- [Task to carry out] Please write out exactly the lines of the data below from the line holding "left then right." through the line holding "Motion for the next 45", and leave out the rest.
----------------------------------------
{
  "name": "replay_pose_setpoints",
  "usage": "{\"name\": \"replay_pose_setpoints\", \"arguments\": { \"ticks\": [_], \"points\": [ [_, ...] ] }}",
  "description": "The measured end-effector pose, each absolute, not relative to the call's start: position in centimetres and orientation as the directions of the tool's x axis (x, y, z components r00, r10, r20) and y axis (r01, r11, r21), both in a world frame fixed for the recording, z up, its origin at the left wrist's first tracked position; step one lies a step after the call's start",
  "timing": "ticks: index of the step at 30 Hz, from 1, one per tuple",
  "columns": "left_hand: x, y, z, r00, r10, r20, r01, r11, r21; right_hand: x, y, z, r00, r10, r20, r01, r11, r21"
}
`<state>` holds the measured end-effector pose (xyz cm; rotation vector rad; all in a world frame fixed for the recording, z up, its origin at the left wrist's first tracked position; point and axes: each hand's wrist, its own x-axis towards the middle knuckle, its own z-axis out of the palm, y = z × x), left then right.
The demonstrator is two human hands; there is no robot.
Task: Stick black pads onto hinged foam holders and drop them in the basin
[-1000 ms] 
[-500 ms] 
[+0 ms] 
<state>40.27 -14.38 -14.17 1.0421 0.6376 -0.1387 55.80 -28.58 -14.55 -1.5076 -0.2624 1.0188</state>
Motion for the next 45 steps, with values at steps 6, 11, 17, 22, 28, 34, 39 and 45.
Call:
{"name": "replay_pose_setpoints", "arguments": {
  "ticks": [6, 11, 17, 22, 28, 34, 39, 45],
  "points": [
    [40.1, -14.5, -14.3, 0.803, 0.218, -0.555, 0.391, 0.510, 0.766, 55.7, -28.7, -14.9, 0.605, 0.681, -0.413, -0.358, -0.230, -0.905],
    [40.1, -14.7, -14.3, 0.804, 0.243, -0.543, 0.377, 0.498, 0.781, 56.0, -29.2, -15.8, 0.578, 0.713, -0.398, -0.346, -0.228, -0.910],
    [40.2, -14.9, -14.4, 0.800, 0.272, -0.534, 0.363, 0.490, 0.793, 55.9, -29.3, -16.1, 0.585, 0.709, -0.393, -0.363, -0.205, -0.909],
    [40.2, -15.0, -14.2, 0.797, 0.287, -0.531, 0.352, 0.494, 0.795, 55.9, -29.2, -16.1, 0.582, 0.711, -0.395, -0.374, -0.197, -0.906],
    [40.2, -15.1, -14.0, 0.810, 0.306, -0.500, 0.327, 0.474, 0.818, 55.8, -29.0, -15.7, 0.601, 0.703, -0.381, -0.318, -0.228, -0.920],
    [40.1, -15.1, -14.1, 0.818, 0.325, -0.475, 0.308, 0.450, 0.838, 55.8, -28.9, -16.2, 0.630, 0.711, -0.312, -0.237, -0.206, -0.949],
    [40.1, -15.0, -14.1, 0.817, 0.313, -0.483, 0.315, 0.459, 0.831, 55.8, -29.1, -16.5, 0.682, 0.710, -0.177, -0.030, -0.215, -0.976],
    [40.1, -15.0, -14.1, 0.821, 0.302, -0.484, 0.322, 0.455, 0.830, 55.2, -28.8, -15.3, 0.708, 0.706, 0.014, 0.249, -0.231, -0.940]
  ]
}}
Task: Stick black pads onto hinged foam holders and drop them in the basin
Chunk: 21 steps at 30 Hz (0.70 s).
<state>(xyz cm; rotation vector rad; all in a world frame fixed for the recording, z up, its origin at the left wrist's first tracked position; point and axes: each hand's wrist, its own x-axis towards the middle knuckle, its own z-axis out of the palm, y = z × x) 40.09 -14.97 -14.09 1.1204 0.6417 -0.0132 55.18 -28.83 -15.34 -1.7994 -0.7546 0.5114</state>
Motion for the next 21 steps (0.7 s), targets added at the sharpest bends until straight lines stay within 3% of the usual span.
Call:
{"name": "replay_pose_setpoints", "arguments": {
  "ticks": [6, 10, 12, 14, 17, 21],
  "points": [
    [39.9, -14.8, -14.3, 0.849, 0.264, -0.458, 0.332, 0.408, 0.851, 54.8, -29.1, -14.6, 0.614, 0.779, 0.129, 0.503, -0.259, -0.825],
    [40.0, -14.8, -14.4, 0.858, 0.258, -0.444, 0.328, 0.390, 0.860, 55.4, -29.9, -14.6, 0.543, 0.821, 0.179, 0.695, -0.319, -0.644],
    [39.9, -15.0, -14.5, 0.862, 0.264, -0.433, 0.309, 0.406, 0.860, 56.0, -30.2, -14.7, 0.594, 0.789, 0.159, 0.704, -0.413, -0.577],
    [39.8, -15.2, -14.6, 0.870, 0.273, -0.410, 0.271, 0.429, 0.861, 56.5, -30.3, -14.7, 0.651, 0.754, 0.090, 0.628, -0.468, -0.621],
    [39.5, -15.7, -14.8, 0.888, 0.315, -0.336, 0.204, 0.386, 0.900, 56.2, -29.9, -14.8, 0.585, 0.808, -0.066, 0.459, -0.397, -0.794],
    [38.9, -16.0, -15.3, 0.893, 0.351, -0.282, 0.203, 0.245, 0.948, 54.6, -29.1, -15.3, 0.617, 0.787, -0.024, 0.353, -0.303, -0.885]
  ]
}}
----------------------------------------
- [Exercise answer]
`<state>` holds the measured end-effector pose (xyz cm; rotation vector rad; all in a world frame fixed for the recording, z up, its origin at the left wrist's first tracked position; point and axes: each hand's wrist, its own x-axis towards the middle knuckle, its own z-axis out of the palm, y = z × x), left then right.
The demonstrator is two human hands; there is no robot.
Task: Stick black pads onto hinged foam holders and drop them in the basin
[-1000 ms] 
[-500 ms] 
[+0 ms] 
<state>40.27 -14.38 -14.17 1.0421 0.6376 -0.1387 55.80 -28.58 -14.55 -1.5076 -0.2624 1.0188</state>
Motion for the next 45 steps, with values at steps 6, 11, 17, 22, 28, 34, 39 and 45.

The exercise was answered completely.